*** Supplied data ***

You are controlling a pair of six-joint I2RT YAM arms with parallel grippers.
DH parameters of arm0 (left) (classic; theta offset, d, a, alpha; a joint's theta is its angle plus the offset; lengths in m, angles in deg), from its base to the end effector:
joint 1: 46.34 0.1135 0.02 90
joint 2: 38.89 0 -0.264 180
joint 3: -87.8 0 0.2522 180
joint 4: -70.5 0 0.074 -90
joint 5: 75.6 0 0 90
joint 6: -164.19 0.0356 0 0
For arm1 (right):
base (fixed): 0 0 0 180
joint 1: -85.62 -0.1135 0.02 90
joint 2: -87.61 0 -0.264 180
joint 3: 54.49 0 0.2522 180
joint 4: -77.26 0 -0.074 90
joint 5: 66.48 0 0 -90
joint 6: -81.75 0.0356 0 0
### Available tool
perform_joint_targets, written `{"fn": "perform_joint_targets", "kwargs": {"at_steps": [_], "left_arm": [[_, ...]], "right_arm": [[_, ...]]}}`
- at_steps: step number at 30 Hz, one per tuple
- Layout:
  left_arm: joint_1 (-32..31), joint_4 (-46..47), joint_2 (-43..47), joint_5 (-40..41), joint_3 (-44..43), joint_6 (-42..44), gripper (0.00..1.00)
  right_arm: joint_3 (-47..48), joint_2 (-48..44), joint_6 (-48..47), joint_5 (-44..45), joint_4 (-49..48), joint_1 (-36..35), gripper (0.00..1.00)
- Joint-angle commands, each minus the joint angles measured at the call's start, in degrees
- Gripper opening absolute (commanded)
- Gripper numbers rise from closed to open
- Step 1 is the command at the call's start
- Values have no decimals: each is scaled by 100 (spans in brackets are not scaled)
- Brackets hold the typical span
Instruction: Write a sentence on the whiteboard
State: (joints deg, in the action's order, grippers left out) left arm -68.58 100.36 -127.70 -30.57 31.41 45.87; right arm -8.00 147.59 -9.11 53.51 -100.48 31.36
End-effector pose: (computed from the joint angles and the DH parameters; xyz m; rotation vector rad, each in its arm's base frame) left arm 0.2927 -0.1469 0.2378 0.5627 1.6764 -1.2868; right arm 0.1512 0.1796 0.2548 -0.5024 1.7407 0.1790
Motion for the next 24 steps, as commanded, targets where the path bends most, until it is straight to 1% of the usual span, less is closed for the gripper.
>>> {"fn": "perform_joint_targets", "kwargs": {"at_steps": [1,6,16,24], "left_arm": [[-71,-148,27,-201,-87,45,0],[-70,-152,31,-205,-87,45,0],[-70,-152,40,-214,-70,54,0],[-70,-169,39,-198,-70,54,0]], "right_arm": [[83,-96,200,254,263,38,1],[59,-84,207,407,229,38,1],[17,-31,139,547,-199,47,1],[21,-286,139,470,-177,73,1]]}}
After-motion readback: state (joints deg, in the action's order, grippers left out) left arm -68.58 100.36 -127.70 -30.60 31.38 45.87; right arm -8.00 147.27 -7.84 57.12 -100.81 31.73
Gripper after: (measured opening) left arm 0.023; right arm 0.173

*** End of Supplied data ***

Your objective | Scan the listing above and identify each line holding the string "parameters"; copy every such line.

Your response |
DH parameters of arm0 (left) (classic; theta offset, d, a, alpha; a joint's theta is its angle plus the offset; lengths in m, angles in deg), from its base to the end effector:
End-effector pose: (computed from the joint angles and the DH parameters; xyz m; rotation vector rad, each in its arm's base frame) left arm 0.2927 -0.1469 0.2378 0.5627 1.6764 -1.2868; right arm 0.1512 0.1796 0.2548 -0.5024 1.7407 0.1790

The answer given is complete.